How to convert DataFrame to Raster?

I’m very new to Julia and coming from R background I’m now exploring spatial analysis in Julia. My current and maybe silly question is, how can I convert a dataframe that includes x and y coordinates to raster or raster stack? Are there any straightforward solutions similar to rast(…, type=”xyz”) in R’s terra package? I was able to convert a Raster object to DataFrame via using DimTable (don’t know if that is the best way), but have not figured out any easy solution how to do the conversion from DataFrame to Raster.

(Oops accidentally deleted this)

1 Like

Thanks! So the conversion from raster to dataframe is much more straightforward than I assumed – very nice feature. I was approaching this from R perspective and didn’t even bother to look at the rasterize to do the conversion from DataFrame to Raster, my bad. However, I’m still having problem with this. How to define correct keyword arguments when rasterizing DataFrame? I tried to read the docs for rasterize, but did not quite understand it. Here is an example:

using Rasters 
using RasterDataSources
using Plots
using DataFrames

## ENV["RASTERDATASOURCES_PATH"] = "/home/miikka/pCloudDrive/data/"

## Reading bioclim variables 1 and 12 as a raster stack 
A = read(RasterStack(WorldClim{BioClim}, (1, 12))) |> replace_missing

## converting to dataframe. Very straightforward indeed!
dfA = DataFrame(A)

## But how to convert the DataFrame back to a Raster? 
B = rasterize(dfA)

Hmm ok, it seems what you want (and what terra is doing) is auto-detecting the dimension extent and resolution from the columns? (that information is lost when you convert to a dataframe).

It would be good to have auto detection like that, but I haven’t written it. I have some questions to clarify what you want:

  • So that I understand your workflow a little better, why do you convert to a DataFrame and then back to a raster?
  • Have you subsetted the dataframe so rows are missing?
  • Have you modified column values?
  • Do you also intend to create a raster from a DataFrame with points that were never part of a raster to begin with?

The main question for me is what do you want the resolution of each dimension to be?. I am guessing terra is doing some work to calculate it from the dataframe columns. Do you know where it gets the resolution from and what it is in your example? Especially getting the exact resolution back could be tricky if there are a lot of missing rows. If you remove every second row would you want the resolution to be halved for one of the dimensions?

What does terra do if you use arbitrary points that were never in a Raster? what resolution do you get?

This should work with rasterize:

B = rasterize(dfA; to=A, fill=(:bio1, :bio12))

But you can see we still need to specify to=A for the extent and resolution, and specify which columns to use for data. More of that could be automated. This will also be slower than necessary for a huge raster as it is not assuming all points are exactly on the grid - it’s written to handle points that are not from a raster originally, and looks up every single point in the dimension index. The half second is surprisingly fast seeing it does an index search 4 million times.
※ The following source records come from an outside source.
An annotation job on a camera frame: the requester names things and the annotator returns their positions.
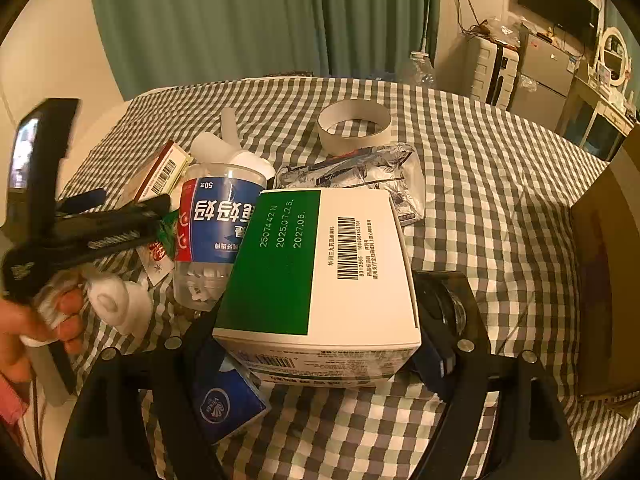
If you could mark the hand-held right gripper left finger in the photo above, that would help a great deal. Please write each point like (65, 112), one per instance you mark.
(195, 345)

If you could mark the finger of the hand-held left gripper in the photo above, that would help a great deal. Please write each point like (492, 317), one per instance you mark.
(125, 205)
(105, 240)

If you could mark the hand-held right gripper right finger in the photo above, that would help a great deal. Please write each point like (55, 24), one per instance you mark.
(432, 370)

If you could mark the white sachet with red print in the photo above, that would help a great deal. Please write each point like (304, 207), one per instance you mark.
(157, 265)

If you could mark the green and white medicine box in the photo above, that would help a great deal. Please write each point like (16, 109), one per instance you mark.
(325, 285)

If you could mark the brown cardboard box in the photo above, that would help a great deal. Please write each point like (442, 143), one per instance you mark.
(610, 285)

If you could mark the person's left forearm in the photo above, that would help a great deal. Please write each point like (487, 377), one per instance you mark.
(10, 400)

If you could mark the person's left hand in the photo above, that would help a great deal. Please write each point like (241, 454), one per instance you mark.
(20, 330)

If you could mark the green small packet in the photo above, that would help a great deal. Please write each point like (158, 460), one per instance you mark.
(169, 225)

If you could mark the red and white small box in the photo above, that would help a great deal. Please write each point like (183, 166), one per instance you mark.
(165, 170)

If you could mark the blue tissue packet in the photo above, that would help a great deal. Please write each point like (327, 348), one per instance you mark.
(225, 405)

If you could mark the clear bottle with blue label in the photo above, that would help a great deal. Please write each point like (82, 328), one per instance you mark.
(215, 210)

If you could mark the white plastic spray bottle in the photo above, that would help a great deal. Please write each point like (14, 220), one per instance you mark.
(215, 147)

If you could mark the green checked tablecloth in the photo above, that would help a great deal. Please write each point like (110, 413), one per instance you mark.
(475, 185)

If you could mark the green curtain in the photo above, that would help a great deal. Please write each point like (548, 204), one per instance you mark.
(225, 20)

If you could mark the silver foil packet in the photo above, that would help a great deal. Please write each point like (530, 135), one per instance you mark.
(380, 165)

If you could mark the white paper tape roll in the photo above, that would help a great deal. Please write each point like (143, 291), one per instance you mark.
(350, 146)

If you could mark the white glass-door cabinet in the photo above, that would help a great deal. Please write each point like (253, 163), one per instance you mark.
(590, 120)

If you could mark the clear plastic water bottle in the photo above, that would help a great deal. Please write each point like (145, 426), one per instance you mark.
(422, 70)

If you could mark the white suitcase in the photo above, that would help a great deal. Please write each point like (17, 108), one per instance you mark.
(487, 70)

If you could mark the silver fridge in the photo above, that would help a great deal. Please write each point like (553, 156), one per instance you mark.
(542, 75)

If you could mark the white round mirror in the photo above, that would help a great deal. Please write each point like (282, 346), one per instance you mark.
(614, 55)

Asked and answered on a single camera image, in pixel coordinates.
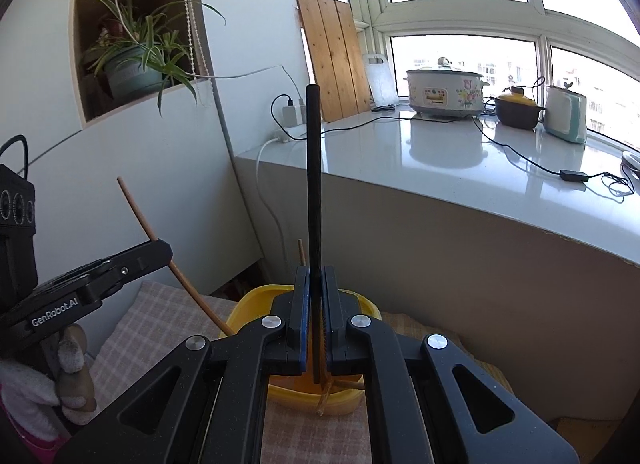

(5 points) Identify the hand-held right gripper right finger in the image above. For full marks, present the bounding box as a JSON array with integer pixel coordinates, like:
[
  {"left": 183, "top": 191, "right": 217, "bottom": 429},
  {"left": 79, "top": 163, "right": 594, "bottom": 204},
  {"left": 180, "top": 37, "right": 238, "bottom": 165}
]
[{"left": 322, "top": 265, "right": 581, "bottom": 464}]

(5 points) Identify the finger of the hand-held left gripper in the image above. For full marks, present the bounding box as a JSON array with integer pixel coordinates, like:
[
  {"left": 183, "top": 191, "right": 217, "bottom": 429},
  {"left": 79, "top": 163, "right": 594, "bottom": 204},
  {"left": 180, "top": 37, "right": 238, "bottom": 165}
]
[{"left": 37, "top": 239, "right": 173, "bottom": 302}]

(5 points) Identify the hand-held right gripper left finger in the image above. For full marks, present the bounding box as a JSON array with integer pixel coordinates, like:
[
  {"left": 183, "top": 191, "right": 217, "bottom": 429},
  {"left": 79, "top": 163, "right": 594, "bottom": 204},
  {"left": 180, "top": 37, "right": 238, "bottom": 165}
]
[{"left": 55, "top": 265, "right": 313, "bottom": 464}]

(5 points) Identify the yellow plastic container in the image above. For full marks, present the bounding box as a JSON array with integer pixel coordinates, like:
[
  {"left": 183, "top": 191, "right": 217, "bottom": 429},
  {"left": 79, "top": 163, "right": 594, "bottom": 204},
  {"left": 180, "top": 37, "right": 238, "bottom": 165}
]
[{"left": 225, "top": 284, "right": 382, "bottom": 417}]

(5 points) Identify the single light tan chopstick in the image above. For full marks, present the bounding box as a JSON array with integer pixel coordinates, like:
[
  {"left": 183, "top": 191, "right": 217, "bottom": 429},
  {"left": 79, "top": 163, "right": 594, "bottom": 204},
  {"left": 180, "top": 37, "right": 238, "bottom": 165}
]
[{"left": 117, "top": 177, "right": 236, "bottom": 337}]

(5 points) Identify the single black chopstick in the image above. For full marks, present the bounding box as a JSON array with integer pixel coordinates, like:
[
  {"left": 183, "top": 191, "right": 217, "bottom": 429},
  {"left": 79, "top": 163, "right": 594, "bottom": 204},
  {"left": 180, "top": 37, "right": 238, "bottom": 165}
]
[{"left": 306, "top": 85, "right": 326, "bottom": 385}]

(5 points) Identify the pink checked cloth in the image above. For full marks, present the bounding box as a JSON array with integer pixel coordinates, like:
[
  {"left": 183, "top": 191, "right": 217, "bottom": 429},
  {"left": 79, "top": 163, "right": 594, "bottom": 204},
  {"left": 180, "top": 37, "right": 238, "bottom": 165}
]
[{"left": 87, "top": 280, "right": 516, "bottom": 464}]

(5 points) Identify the white cabinet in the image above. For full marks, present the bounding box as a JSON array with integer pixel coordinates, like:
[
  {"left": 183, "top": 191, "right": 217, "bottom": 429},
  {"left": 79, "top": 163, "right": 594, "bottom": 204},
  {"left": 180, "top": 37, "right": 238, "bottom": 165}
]
[{"left": 0, "top": 0, "right": 311, "bottom": 295}]

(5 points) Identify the beige plush toy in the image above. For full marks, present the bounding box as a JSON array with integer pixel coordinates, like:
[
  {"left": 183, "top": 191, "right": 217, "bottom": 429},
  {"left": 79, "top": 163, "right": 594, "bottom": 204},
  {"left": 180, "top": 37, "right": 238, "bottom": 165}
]
[{"left": 52, "top": 323, "right": 98, "bottom": 426}]

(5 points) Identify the white windowsill counter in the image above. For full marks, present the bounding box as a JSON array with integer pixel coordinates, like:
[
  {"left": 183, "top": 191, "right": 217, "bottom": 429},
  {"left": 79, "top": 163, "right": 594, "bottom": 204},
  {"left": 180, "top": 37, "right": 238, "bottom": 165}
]
[{"left": 232, "top": 106, "right": 640, "bottom": 265}]

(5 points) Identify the grey-green flower pot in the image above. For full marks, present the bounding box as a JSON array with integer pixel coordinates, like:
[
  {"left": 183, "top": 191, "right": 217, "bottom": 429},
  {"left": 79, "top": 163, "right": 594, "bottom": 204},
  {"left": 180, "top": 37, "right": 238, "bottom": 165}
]
[{"left": 104, "top": 46, "right": 168, "bottom": 100}]

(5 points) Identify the white charger block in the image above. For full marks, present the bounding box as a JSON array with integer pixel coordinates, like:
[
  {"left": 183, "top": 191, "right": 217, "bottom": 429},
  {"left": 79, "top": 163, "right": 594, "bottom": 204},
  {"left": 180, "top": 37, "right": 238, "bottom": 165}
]
[{"left": 281, "top": 103, "right": 307, "bottom": 126}]

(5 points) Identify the potted spider plant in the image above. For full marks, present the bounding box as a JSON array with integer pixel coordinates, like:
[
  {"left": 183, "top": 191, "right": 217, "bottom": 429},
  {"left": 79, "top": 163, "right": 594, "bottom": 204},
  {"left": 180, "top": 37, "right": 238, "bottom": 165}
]
[{"left": 72, "top": 0, "right": 216, "bottom": 122}]

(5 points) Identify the white cutting board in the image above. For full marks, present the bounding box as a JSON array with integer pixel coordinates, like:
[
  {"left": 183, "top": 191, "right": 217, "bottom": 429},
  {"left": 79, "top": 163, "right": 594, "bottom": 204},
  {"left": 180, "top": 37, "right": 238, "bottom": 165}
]
[{"left": 361, "top": 53, "right": 401, "bottom": 109}]

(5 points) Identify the white floral electric cooker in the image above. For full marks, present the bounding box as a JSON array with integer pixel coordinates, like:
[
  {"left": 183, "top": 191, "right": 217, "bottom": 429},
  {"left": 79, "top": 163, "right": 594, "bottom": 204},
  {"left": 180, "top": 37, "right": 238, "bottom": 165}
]
[{"left": 404, "top": 57, "right": 491, "bottom": 119}]

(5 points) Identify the wooden slat board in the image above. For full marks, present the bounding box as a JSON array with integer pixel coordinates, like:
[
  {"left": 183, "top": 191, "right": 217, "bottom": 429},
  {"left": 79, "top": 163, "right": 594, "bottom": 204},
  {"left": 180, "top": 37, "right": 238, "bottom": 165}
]
[{"left": 296, "top": 0, "right": 373, "bottom": 123}]

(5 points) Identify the brown clay pot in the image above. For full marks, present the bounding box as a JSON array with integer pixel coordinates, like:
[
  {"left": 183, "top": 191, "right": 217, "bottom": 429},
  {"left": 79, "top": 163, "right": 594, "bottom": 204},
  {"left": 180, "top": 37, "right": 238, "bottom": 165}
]
[{"left": 494, "top": 85, "right": 547, "bottom": 131}]

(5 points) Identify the white power cable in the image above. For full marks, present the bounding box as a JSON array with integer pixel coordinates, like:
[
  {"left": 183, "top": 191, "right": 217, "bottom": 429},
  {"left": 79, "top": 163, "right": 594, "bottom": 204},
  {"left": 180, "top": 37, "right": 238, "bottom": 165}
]
[{"left": 256, "top": 138, "right": 292, "bottom": 275}]

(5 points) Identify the black adapter cable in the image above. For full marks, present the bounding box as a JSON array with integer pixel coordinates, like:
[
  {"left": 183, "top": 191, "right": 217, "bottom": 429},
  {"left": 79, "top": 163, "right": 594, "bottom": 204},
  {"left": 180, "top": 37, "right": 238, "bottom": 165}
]
[{"left": 472, "top": 116, "right": 636, "bottom": 202}]

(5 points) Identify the white bead cord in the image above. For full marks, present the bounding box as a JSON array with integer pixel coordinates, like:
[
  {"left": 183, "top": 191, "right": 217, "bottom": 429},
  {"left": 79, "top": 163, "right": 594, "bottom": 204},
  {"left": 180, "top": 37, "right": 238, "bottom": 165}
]
[{"left": 176, "top": 0, "right": 198, "bottom": 77}]

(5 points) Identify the white window frame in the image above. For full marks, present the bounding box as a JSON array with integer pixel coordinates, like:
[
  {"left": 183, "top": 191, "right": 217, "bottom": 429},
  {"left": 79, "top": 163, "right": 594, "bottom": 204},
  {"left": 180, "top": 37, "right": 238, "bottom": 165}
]
[{"left": 335, "top": 0, "right": 640, "bottom": 152}]
(Also: if you have time to play with rast in terra and find out what it does with weird dataframes, that would be amazing. Like where there are many rows missing, or poiints that you never extracted from a dataframe - that don’t fit on any grid, have some some very close to each other or exactly duplicated points.

Knowing what to do in the edge cases is the main problem with doing things automatically.

If you do have time, please make a github issue for Rasters.jl detailing what it does with different kinds of dataframes, and we can try to replicate that.)

@MiikkaT as an alternative approach you can load GeoStats.jl and do georef(df, (:x, :y)). Is your data really a raster? Usually when you only have columns x and y in a table you have a point set (i.e. no grid topology).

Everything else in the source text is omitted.